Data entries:
++++++++++++++++++++
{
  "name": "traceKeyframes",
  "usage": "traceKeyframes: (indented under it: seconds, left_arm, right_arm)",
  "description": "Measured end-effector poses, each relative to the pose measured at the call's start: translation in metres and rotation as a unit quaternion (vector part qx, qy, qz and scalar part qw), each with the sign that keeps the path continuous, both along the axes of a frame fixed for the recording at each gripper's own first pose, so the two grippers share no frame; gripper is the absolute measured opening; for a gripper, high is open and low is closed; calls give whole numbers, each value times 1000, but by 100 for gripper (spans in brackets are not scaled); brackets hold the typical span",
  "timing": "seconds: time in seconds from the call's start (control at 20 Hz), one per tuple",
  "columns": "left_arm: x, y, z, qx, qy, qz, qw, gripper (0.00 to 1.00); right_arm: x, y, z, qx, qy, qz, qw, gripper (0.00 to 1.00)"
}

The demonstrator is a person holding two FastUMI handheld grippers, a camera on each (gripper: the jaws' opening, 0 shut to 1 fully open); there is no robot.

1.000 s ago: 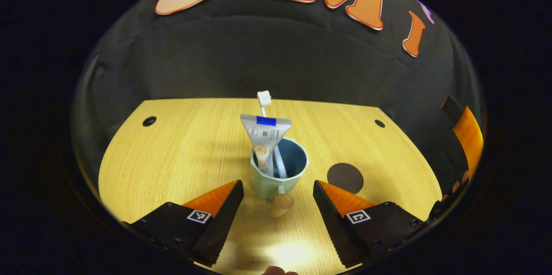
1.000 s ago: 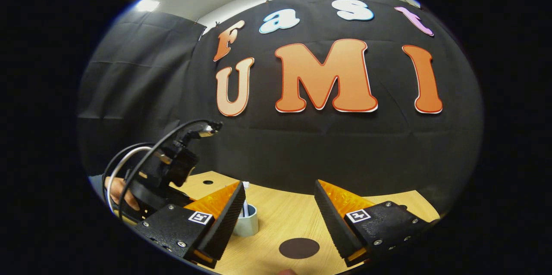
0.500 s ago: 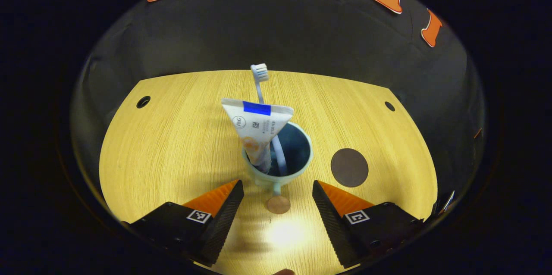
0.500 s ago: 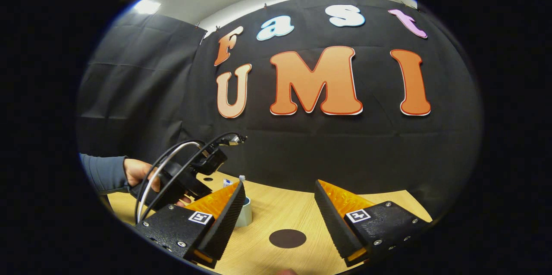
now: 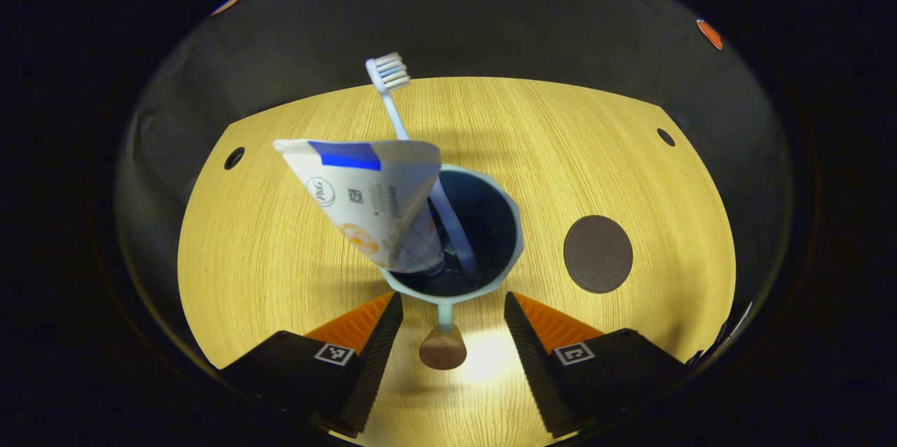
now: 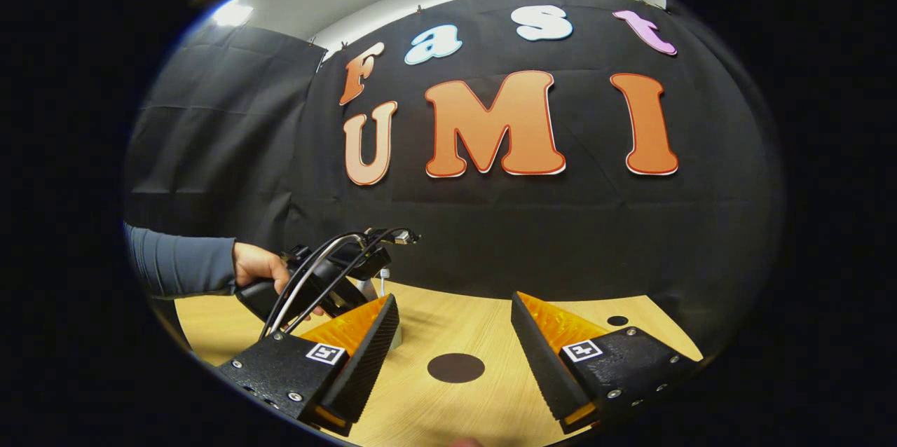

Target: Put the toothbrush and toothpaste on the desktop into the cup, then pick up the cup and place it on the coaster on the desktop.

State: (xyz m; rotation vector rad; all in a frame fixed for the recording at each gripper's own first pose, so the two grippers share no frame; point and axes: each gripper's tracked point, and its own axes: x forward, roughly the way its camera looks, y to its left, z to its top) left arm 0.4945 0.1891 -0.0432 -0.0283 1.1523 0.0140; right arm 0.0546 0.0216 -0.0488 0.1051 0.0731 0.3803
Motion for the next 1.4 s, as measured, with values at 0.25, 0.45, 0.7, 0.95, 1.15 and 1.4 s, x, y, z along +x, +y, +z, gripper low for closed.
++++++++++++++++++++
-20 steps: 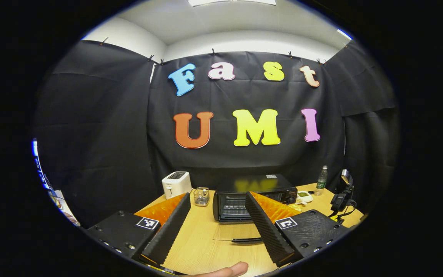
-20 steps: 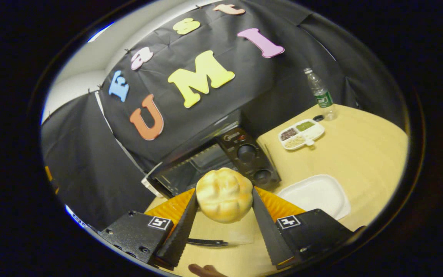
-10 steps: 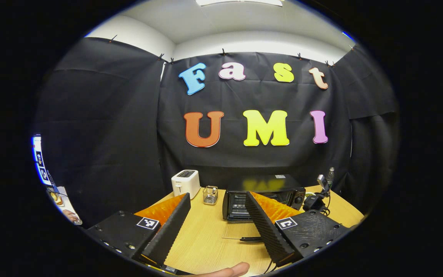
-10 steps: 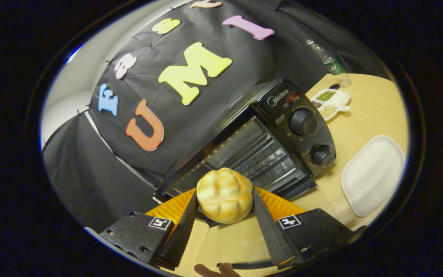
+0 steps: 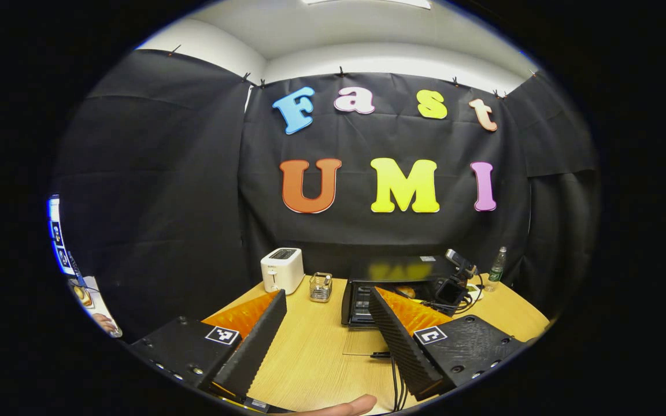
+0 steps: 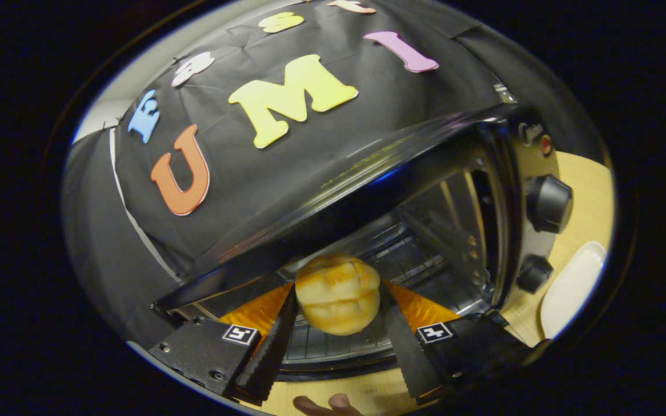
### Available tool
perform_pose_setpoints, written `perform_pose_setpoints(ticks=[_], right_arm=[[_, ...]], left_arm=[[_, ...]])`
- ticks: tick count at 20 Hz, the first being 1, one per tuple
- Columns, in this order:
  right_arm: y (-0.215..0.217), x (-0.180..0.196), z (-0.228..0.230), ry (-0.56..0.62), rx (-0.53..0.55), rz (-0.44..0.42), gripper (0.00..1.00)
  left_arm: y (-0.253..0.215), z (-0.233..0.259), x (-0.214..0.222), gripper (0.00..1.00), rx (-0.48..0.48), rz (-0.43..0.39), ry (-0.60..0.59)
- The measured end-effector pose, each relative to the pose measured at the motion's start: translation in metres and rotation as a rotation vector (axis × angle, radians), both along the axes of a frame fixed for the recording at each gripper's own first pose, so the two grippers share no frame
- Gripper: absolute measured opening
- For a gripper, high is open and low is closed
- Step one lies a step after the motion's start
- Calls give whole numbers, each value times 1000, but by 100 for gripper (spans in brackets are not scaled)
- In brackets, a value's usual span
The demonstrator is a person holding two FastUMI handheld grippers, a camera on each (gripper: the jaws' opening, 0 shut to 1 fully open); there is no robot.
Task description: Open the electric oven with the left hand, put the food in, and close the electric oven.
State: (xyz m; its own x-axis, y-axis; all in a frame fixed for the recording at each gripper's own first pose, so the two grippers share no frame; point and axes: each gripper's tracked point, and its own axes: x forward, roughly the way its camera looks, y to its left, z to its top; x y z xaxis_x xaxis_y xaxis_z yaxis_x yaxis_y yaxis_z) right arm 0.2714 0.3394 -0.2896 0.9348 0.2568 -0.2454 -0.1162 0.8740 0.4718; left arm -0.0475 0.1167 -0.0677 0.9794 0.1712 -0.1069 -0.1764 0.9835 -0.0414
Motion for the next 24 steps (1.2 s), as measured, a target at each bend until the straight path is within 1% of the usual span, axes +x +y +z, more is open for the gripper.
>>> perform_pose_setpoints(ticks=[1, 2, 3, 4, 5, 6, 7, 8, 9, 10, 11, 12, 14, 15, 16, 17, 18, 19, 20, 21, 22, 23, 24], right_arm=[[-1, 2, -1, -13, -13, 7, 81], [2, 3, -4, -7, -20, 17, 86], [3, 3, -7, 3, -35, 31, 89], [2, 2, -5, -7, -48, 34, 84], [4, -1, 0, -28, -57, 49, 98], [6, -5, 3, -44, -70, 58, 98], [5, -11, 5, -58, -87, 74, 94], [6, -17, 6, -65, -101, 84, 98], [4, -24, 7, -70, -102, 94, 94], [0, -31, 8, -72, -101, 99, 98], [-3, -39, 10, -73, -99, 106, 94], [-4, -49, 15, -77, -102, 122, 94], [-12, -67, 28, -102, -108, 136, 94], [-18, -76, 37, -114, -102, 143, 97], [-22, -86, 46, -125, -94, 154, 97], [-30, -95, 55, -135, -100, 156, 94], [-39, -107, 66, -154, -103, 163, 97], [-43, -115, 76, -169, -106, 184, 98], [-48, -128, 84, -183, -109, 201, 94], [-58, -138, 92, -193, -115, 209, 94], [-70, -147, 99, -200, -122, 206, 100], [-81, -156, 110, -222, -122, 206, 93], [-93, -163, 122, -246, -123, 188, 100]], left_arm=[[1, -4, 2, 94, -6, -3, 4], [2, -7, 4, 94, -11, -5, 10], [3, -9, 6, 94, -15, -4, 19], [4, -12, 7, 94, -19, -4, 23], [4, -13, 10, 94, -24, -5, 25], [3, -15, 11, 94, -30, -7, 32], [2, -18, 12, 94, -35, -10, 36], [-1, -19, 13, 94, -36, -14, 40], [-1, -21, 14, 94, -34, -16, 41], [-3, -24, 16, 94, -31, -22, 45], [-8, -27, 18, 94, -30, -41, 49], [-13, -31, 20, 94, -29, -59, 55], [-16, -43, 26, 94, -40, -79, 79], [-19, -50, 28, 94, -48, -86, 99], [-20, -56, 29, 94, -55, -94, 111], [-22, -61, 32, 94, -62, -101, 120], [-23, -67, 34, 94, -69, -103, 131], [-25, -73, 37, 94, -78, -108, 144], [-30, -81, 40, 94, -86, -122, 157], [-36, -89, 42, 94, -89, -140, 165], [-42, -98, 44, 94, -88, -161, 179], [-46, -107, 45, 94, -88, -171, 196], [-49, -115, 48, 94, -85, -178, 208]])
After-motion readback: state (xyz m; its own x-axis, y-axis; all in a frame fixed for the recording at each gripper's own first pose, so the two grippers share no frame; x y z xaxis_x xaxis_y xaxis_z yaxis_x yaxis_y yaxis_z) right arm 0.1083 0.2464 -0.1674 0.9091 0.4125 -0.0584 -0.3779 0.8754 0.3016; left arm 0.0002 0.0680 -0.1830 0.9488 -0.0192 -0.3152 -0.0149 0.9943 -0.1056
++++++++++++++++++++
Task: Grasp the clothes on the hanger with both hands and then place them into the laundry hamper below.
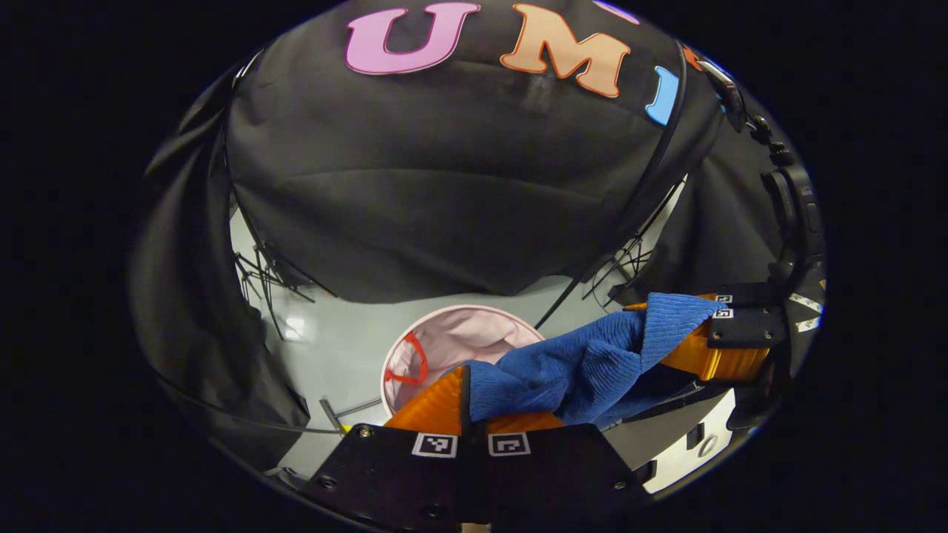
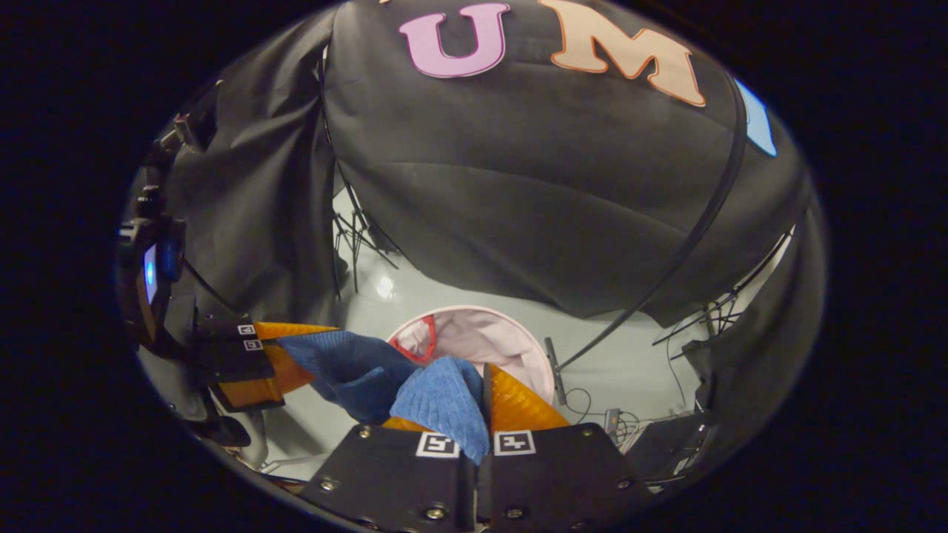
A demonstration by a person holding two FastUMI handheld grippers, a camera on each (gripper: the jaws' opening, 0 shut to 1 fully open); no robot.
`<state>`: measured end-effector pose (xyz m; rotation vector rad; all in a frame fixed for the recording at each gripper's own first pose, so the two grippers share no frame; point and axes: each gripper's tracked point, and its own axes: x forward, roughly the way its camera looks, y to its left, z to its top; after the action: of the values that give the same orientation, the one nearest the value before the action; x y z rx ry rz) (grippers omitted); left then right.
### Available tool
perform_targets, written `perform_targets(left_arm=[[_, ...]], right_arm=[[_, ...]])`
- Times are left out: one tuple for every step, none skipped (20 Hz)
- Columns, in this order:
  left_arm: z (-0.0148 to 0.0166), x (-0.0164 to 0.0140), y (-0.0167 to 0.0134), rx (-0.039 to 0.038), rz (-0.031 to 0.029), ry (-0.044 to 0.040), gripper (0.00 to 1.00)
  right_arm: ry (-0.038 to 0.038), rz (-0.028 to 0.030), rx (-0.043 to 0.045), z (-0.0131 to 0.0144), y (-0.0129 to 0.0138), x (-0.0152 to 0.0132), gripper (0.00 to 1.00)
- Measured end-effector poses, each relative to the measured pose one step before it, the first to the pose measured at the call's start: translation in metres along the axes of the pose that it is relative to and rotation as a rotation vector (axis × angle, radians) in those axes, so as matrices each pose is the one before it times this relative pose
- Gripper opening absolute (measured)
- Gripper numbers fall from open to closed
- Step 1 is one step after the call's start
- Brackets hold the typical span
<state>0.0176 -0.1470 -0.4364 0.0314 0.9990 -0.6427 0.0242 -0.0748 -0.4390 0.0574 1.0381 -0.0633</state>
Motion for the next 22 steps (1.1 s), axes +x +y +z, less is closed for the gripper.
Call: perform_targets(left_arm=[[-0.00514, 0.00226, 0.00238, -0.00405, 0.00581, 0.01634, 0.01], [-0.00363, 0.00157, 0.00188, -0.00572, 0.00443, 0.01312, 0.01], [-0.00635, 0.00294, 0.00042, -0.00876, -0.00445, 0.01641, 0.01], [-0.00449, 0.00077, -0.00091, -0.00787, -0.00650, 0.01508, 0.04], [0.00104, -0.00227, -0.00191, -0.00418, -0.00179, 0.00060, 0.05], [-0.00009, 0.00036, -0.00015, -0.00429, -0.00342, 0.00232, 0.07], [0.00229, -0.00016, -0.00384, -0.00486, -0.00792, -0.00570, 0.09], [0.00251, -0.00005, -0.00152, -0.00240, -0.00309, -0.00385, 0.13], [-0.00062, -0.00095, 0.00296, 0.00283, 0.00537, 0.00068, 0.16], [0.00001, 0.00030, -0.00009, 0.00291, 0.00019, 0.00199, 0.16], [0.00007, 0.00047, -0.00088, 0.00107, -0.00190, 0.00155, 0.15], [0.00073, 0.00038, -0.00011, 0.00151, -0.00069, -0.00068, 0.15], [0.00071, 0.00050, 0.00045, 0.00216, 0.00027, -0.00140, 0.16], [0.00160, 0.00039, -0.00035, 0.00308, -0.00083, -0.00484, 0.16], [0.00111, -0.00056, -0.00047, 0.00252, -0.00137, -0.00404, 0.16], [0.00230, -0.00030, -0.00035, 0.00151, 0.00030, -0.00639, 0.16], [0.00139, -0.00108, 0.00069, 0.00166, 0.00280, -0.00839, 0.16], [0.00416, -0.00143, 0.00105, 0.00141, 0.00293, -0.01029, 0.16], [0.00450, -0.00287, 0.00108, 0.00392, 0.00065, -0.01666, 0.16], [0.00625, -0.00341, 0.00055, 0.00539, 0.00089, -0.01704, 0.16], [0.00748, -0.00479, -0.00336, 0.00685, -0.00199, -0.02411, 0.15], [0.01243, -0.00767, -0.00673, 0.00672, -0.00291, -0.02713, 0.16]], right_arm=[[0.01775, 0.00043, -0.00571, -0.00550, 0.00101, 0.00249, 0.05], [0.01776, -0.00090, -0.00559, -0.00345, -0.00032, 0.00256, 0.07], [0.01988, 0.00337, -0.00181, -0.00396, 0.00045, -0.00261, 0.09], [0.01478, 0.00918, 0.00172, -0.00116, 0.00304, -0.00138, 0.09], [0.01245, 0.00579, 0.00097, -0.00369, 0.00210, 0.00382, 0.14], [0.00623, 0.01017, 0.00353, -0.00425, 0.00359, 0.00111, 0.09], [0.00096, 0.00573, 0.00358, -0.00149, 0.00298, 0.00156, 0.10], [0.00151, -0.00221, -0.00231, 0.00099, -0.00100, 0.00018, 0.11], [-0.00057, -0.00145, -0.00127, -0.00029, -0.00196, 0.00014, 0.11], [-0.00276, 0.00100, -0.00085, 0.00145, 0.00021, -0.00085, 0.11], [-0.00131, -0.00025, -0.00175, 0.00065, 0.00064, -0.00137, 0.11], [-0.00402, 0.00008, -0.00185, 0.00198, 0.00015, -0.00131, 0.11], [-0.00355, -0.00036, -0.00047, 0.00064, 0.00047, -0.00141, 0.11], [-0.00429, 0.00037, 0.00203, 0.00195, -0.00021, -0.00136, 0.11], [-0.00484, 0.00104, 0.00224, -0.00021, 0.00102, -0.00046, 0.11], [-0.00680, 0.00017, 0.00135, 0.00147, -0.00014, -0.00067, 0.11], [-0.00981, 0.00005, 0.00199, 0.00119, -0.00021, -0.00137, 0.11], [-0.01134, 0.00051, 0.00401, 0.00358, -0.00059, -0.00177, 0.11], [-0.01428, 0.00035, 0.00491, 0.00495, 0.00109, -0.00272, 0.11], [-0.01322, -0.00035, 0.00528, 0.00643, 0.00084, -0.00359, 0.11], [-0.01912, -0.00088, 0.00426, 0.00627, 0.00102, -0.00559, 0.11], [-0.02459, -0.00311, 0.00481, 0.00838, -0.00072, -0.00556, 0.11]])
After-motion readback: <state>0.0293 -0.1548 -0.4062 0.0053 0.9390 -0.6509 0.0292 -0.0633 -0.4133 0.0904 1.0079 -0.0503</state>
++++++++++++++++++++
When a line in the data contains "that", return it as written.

__Expected answer__:
  "description": "Measured end-effector poses, each relative to the pose measured at the call's start: translation in metres and rotation as a unit quaternion (vector part qx, qy, qz and scalar part qw), each with the sign that keeps the path continuous, both along the axes of a frame fixed for the recording at each gripper's own first pose, so the two grippers share no frame; gripper is the absolute measured opening; for a gripper, high is open and low is closed; calls give whole numbers, each value times 1000, but by 100 for gripper (spans in brackets are not scaled); brackets hold the typical span",
`<state>`: measured end-effector pose (xyz m; rotation vector rad; all in a frame fixed for the recording at each gripper's own first pose, so the two grippers share no frame; point and axes: each gripper's tracked point, and its own axes: x forward, roughly the way its camera looks, y to its left, z to its top; after the action: of the values that give the same orientation, the one nearest the value before the action; x y z rx ry rz) (grippers omitted); left then right.
- Measured end-effector poses, each relative to the measured pose one step before it, the first to the pose measured at the call's start: translation in metres along the axes of the pose that it is relative to and rotation as a rotation vector (axis × angle, radians) in those axes, so as matrices each pose is the one before it times this relative pose

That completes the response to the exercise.